### RECORDED DATA
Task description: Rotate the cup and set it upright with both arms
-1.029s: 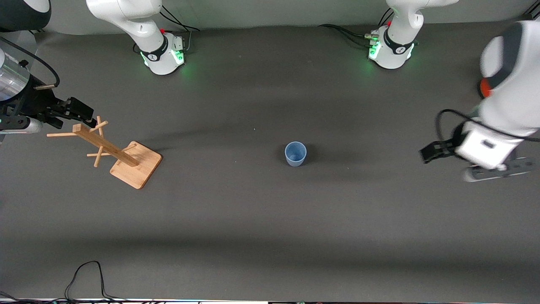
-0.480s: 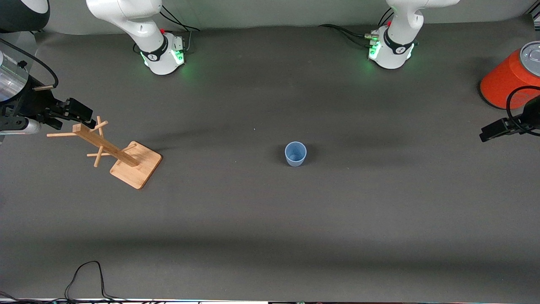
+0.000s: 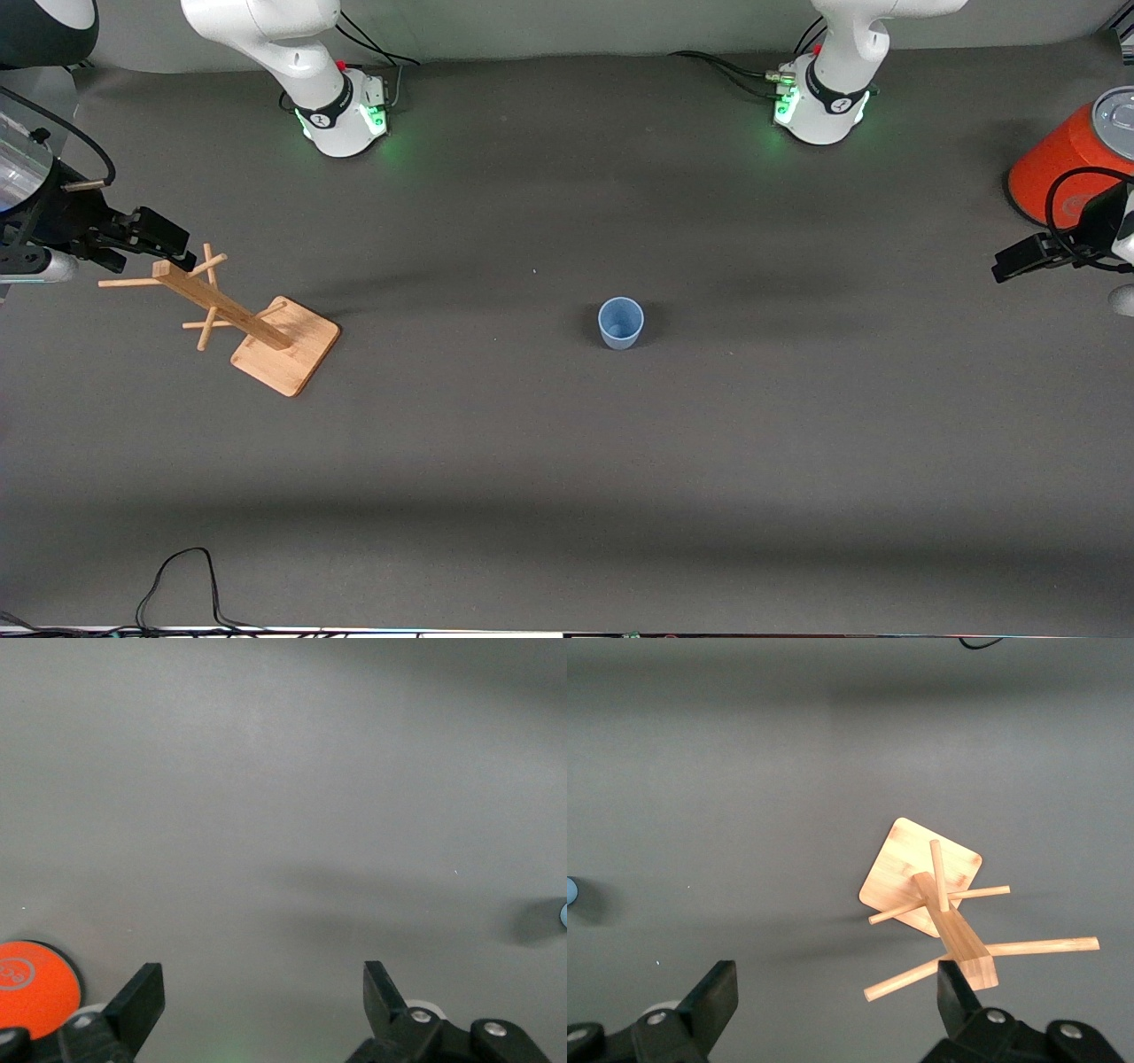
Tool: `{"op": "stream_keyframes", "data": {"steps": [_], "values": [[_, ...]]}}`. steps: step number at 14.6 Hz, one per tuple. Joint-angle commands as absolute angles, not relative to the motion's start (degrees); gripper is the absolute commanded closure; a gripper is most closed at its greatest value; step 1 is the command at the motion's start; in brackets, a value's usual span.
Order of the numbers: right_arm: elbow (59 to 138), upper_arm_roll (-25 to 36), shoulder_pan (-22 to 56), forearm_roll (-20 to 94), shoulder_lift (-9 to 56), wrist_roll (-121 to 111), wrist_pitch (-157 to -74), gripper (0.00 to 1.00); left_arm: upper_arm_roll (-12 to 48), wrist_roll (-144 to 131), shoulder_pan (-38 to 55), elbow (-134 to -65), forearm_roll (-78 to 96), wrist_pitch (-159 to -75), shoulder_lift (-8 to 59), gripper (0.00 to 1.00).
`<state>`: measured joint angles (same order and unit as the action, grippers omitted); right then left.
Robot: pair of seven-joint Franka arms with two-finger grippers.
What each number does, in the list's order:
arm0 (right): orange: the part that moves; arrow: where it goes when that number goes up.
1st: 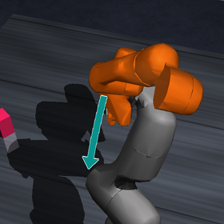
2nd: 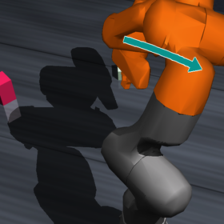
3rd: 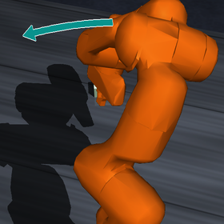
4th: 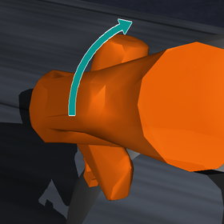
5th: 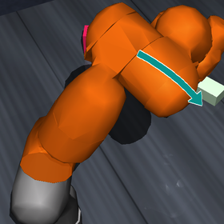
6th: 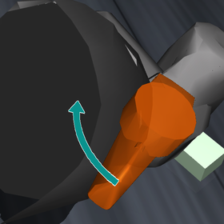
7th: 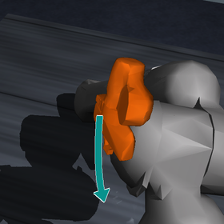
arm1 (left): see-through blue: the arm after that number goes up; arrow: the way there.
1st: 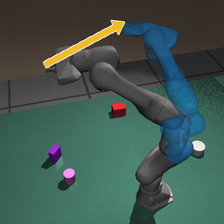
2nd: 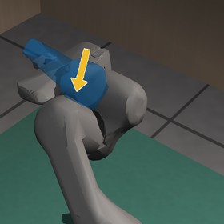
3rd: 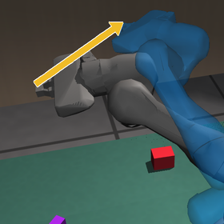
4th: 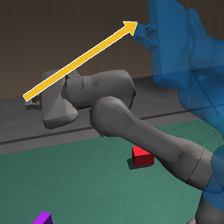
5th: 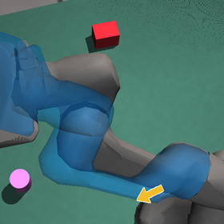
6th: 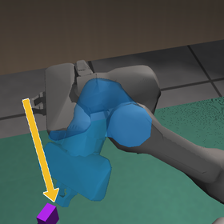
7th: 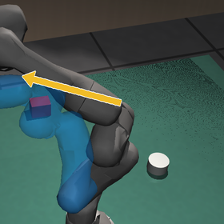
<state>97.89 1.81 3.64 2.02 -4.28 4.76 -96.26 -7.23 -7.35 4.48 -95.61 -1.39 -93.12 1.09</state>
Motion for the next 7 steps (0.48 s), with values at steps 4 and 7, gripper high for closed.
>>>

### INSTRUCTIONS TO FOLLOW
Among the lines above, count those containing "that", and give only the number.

### TASK RESULT
2